既存の「おすすめ」とは一線を画す、MIR(音楽情報検索)の実装
世の中には星の数ほどの選曲アプリやプレイリスト作成アルゴリズムが存在します。しかし、現役の音楽家として、そしてMIR(Music Information Retrieval:音楽情報検索)という、コンピュータが音楽を解析・理解する分野を探求する者として、単純なジャンル分けや既存のタグ情報に頼るようなシステムを作るつもりはありませんでした。
楽曲の音響特徴量を多角的に抽出し、独自の評価関数を通して「今の空間・情緒に最も適した1曲」を滑らかにつないでいく。人間の感性と数理モデルが交差するような、独自の選曲ロジックをゼロから組み上げました。
しかし、開発には予期せぬ落とし穴もありました。
開発環境であるMac上で意図通りに機能していたアルゴリズムを、いざ本番サーバーであるLinux(Ubuntu)環境に移すと、抽出される特徴量とそこから算出される評価値が大きく乖離してしまったのです。OSの違いによって、同じアルゴリズムでも特徴量や評価値に予想以上のズレが生じました。昨日からつきっきりでデバッグを重ね、本日ようやくこの数値のズレを抑え込むことに成功しました。

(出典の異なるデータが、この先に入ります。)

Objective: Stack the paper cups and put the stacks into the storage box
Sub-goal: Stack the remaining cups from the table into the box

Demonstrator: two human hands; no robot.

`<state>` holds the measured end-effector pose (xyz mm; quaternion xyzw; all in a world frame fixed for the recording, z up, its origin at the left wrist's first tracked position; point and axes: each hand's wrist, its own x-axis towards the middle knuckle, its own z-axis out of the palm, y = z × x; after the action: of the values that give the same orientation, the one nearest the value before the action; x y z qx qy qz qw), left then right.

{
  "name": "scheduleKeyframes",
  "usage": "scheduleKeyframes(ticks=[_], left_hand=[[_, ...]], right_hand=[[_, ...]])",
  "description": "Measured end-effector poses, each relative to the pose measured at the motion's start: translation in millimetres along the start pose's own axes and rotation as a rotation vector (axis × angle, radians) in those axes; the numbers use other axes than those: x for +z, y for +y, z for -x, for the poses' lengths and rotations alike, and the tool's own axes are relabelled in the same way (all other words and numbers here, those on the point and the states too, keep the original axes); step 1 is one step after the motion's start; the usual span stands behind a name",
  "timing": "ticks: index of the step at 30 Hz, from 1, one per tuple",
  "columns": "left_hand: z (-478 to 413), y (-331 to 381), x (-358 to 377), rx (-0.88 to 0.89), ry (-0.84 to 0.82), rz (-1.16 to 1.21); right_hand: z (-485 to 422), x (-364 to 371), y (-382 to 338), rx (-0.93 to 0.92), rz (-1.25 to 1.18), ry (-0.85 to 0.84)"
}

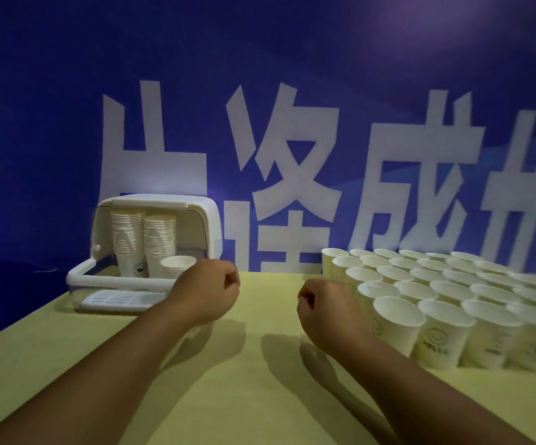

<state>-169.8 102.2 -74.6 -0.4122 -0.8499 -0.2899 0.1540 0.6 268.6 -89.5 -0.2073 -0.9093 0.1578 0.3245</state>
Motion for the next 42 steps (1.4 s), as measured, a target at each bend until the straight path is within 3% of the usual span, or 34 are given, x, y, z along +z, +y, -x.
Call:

もっとも、ひとつの課題をクリアすると、また新たな問題が顔を覗かせるのが開発の日常なのですが…笑。技術的な骨組みは、概ね狙い通りの精度まで仕上がってきています。
著作権実務という「もうひとつの現実」
技術面での目処が立つ一方で、避けて通れないのが法務・権利面の整理です。
例えば「J-POPや洋楽などの有名曲を24時間ラジオのように流し続ける」という配信スタイルを考えた場合、YouTubeの一般的な包括契約(個別の投稿動画に対する著作権許諾)の枠組みだけでは完結しません。

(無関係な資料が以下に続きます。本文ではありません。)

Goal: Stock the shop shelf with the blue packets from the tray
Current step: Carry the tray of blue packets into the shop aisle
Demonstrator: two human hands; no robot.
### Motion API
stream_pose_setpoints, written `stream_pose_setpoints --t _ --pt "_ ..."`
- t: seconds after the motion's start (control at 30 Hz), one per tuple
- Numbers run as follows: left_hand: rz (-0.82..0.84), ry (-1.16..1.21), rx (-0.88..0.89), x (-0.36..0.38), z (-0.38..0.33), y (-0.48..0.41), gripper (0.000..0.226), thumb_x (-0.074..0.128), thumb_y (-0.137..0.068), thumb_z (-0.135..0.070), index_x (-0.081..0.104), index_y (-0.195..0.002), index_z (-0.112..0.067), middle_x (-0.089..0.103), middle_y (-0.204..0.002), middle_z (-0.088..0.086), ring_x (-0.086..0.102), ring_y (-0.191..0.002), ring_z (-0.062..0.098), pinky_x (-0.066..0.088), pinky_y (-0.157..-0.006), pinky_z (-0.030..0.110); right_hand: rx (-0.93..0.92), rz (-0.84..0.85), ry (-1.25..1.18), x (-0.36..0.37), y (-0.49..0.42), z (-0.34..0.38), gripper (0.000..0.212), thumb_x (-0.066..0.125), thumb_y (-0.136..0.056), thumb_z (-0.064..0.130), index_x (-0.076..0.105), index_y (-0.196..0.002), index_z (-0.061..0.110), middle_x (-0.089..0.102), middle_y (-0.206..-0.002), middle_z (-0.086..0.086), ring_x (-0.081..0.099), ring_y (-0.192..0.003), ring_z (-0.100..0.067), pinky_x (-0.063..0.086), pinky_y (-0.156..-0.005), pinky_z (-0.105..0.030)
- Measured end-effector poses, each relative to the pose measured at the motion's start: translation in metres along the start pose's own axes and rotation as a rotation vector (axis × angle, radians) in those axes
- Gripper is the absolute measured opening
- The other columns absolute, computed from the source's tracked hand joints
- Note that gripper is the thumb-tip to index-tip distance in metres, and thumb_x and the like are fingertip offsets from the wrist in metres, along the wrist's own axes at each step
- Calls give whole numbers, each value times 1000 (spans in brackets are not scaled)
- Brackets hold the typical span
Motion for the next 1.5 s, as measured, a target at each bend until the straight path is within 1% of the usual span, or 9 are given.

24時間連続のライブストリーミングは、権利上「ネットラジオ(インタラクティブ配信や自動公衆送信に関する各種規定)」としての適切な処理が必要となります。権利処理を適切に行わなければ、Content IDによってブロックされたり、収益が権利者へ帰属したりする可能性があります。
配信を安全かつ持続可能な形で運用するための結論はシンプルです。「自作曲、もしくは完全に使用許諾がクリアされた音源のみで構成すること」。

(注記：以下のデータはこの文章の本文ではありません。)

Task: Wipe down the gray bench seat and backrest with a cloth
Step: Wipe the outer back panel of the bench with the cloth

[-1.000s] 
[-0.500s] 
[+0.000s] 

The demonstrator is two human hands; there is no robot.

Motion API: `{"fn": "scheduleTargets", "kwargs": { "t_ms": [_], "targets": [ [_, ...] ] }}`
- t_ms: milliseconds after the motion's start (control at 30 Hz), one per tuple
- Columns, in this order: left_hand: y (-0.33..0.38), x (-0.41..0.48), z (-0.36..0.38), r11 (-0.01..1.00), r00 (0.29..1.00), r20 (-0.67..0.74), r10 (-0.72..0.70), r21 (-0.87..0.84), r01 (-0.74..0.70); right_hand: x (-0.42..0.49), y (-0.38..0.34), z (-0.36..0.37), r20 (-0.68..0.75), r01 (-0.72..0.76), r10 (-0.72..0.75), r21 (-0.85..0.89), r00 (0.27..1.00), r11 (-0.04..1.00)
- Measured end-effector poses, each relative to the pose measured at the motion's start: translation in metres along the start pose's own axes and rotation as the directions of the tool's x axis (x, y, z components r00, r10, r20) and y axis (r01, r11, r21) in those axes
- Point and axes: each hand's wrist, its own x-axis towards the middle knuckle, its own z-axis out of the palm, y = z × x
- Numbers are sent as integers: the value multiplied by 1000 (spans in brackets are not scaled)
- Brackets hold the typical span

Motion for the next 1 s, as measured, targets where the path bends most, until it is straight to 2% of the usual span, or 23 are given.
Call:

この制約に直面したとき、「あぁ、自分で曲を作れる音楽家で本当に良かった」と、思わず苦笑交じりに実感しました。
自分の音楽から、まだ見ぬ才能のプラットフォームへ
このラジオ配信は、まずは私自身の楽曲のみを全編でフィーチャーする形でローンチします。自作の音響空間を、自作のアルゴリズムが24時間紡ぎ続ける、いわば純度の高い「音の実験室」のような番組です。
ですが、ここで終わらせるつもりはありません。
システムが軌道に乗った将来には、有志のアーティストの皆さんから楽曲を公募し、この番組のプレイリストに組み込んでいきたいと考えています。
思い返せば私自身、まだ駆け出しだった頃は、インターネット上の同人サイトや小さなコミュニティ空間に支えられながら表現の場を広げてきました。あの頃に感じていた「自分の音を誰かに聴いてもらえる歓び」を覚えています。
だからこそ、この新しいラジオという場所が、才能あるアーティストたちの活動を後押しし、新たなリスナーと出会うための「温かい循環の場」になればと願っています。
帰郷という人生の節目から始まる、小さなインターネットラジオ。
技術と音楽、そして人との出会いを紡ぐ場所へ育てていけたらと思っています。